**Task to carry out**
Reproduce the data in its entirety, exactly as written.

**Stored data**
Start of Block

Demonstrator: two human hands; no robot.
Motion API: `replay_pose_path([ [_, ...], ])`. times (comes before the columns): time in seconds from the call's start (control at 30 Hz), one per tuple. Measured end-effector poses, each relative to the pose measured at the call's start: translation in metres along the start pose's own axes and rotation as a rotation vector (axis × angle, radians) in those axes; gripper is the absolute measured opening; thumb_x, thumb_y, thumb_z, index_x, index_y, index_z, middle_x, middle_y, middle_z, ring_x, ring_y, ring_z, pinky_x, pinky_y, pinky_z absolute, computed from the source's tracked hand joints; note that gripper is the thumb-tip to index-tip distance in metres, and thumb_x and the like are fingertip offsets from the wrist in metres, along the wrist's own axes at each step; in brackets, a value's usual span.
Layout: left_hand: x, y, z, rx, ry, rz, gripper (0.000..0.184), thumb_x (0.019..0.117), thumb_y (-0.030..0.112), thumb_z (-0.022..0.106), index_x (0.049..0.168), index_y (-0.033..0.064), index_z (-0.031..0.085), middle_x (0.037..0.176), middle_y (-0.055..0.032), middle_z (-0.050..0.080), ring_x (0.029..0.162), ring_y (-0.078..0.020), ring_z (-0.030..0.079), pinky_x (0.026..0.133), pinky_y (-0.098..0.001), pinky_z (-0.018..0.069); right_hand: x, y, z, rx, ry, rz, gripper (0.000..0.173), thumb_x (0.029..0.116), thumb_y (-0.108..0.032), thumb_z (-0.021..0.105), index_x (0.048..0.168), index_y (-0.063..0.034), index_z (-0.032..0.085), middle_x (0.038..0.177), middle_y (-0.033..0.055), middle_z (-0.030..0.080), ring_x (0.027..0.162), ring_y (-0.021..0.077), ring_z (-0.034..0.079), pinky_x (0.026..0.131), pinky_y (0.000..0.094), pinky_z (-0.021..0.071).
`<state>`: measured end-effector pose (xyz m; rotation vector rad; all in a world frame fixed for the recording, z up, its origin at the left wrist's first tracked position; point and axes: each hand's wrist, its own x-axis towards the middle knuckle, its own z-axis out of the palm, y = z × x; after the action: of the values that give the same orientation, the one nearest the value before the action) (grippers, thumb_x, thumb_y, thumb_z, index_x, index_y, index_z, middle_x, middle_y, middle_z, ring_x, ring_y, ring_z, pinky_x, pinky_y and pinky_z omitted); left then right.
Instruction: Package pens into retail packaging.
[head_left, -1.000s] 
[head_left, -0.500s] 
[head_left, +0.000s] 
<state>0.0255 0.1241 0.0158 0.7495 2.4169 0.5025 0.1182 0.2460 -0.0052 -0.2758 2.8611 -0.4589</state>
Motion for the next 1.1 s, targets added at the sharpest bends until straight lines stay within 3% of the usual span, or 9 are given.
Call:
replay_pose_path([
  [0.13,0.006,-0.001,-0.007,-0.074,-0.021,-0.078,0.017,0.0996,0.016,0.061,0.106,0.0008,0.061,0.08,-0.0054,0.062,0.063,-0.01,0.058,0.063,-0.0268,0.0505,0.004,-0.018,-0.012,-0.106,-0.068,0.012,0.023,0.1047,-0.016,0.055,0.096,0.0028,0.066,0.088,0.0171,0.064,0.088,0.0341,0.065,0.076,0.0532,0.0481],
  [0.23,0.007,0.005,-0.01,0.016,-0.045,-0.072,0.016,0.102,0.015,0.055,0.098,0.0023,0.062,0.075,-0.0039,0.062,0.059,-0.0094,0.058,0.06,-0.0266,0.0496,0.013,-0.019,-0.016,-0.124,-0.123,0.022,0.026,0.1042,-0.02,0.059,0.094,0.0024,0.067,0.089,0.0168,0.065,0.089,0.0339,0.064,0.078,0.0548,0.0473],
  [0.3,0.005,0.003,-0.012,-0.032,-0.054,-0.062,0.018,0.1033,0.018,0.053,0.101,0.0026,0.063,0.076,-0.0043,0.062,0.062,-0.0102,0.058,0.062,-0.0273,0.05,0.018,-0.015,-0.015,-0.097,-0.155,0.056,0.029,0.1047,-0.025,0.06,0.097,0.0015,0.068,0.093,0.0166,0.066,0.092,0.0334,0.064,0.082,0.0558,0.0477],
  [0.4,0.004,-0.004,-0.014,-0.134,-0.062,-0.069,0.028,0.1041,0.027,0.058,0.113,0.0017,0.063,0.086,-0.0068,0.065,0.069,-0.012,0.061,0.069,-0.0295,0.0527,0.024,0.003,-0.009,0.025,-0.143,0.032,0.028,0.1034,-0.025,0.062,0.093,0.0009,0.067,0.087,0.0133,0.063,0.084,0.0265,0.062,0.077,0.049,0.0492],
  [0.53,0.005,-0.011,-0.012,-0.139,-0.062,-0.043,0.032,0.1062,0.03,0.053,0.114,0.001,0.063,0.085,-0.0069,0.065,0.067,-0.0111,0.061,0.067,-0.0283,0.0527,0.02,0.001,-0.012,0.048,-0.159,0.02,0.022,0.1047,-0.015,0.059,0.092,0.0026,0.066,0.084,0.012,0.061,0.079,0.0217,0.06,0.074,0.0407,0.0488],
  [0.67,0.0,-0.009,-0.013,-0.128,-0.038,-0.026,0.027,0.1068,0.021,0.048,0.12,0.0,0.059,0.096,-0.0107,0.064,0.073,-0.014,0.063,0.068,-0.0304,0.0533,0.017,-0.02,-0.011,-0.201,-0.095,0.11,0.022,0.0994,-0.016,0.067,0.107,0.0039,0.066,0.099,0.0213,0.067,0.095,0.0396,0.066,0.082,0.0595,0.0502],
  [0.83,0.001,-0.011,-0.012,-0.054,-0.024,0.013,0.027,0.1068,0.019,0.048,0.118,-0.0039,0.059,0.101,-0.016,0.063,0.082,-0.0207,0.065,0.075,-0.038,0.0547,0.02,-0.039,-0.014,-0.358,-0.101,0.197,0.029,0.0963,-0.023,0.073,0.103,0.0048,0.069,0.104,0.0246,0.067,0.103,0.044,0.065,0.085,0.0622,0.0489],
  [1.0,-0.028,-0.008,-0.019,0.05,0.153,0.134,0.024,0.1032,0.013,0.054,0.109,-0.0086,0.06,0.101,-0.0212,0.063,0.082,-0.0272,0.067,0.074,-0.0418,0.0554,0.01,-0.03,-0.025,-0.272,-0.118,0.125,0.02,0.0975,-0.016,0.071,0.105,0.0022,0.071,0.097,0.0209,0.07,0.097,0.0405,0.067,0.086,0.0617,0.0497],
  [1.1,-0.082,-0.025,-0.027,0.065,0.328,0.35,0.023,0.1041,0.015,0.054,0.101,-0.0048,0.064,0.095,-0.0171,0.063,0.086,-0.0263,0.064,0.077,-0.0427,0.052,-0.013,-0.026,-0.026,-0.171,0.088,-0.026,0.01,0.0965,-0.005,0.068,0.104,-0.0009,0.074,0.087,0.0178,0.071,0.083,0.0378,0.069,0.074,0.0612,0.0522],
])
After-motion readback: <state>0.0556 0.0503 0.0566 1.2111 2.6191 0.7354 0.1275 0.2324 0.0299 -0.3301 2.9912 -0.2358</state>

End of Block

**Solution below**
Demonstrator: two human hands; no robot.
Motion API: `replay_pose_path([ [_, ...], ])`. times (comes before the columns): time in seconds from the call's start (control at 30 Hz), one per tuple. Measured end-effector poses, each relative to the pose measured at the call's start: translation in metres along the start pose's own axes and rotation as a rotation vector (axis × angle, radians) in those axes; gripper is the absolute measured opening; thumb_x, thumb_y, thumb_z, index_x, index_y, index_z, middle_x, middle_y, middle_z, ring_x, ring_y, ring_z, pinky_x, pinky_y, pinky_z absolute, computed from the source's tracked hand joints; note that gripper is the thumb-tip to index-tip distance in metres, and thumb_x and the like are fingertip offsets from the wrist in metres, along the wrist's own axes at each step; in brackets, a value's usual span.
Layout: left_hand: x, y, z, rx, ry, rz, gripper (0.000..0.184), thumb_x (0.019..0.117), thumb_y (-0.030..0.112), thumb_z (-0.022..0.106), index_x (0.049..0.168), index_y (-0.033..0.064), index_z (-0.031..0.085), middle_x (0.037..0.176), middle_y (-0.055..0.032), middle_z (-0.050..0.080), ring_x (0.029..0.162), ring_y (-0.078..0.020), ring_z (-0.030..0.079), pinky_x (0.026..0.133), pinky_y (-0.098..0.001), pinky_z (-0.018..0.069); right_hand: x, y, z, rx, ry, rz, gripper (0.000..0.173), thumb_x (0.029..0.116), thumb_y (-0.108..0.032), thumb_z (-0.021..0.105), index_x (0.048..0.168), index_y (-0.063..0.034), index_z (-0.032..0.085), middle_x (0.038..0.177), middle_y (-0.033..0.055), middle_z (-0.030..0.080), ring_x (0.027..0.162), ring_y (-0.021..0.077), ring_z (-0.034..0.079), pinky_x (0.026..0.131), pinky_y (0.000..0.094), pinky_z (-0.021..0.071).
`<state>`: measured end-effector pose (xyz m; rotation vector rad; all in a world frame fixed for the recording, z up, its origin at the left wrist's first tracked position; point and axes: each hand's wrist, its own x-axis towards the middle knuckle, its own z-axis out of the palm, y = z × x; after the action: of the values that give the same orientation, the one nearest the value before the action) (grippers, thumb_x, thumb_y, thumb_z, index_x, index_y, index_z, middle_x, middle_y, middle_z, ring_x, ring_y, ring_z, pinky_x, pinky_y and pinky_z omitted); left then right.
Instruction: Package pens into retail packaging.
[head_left, -1.000s] 
[head_left, -0.500s] 
[head_left, +0.000s] 
<state>0.0255 0.1241 0.0158 0.7495 2.4169 0.5025 0.1182 0.2460 -0.0052 -0.2758 2.8611 -0.4589</state>
Motion for the next 1.1 s, targets added at the sharpest bends until straight lines stay within 3% of the usual span, or 9 are given.
Call:
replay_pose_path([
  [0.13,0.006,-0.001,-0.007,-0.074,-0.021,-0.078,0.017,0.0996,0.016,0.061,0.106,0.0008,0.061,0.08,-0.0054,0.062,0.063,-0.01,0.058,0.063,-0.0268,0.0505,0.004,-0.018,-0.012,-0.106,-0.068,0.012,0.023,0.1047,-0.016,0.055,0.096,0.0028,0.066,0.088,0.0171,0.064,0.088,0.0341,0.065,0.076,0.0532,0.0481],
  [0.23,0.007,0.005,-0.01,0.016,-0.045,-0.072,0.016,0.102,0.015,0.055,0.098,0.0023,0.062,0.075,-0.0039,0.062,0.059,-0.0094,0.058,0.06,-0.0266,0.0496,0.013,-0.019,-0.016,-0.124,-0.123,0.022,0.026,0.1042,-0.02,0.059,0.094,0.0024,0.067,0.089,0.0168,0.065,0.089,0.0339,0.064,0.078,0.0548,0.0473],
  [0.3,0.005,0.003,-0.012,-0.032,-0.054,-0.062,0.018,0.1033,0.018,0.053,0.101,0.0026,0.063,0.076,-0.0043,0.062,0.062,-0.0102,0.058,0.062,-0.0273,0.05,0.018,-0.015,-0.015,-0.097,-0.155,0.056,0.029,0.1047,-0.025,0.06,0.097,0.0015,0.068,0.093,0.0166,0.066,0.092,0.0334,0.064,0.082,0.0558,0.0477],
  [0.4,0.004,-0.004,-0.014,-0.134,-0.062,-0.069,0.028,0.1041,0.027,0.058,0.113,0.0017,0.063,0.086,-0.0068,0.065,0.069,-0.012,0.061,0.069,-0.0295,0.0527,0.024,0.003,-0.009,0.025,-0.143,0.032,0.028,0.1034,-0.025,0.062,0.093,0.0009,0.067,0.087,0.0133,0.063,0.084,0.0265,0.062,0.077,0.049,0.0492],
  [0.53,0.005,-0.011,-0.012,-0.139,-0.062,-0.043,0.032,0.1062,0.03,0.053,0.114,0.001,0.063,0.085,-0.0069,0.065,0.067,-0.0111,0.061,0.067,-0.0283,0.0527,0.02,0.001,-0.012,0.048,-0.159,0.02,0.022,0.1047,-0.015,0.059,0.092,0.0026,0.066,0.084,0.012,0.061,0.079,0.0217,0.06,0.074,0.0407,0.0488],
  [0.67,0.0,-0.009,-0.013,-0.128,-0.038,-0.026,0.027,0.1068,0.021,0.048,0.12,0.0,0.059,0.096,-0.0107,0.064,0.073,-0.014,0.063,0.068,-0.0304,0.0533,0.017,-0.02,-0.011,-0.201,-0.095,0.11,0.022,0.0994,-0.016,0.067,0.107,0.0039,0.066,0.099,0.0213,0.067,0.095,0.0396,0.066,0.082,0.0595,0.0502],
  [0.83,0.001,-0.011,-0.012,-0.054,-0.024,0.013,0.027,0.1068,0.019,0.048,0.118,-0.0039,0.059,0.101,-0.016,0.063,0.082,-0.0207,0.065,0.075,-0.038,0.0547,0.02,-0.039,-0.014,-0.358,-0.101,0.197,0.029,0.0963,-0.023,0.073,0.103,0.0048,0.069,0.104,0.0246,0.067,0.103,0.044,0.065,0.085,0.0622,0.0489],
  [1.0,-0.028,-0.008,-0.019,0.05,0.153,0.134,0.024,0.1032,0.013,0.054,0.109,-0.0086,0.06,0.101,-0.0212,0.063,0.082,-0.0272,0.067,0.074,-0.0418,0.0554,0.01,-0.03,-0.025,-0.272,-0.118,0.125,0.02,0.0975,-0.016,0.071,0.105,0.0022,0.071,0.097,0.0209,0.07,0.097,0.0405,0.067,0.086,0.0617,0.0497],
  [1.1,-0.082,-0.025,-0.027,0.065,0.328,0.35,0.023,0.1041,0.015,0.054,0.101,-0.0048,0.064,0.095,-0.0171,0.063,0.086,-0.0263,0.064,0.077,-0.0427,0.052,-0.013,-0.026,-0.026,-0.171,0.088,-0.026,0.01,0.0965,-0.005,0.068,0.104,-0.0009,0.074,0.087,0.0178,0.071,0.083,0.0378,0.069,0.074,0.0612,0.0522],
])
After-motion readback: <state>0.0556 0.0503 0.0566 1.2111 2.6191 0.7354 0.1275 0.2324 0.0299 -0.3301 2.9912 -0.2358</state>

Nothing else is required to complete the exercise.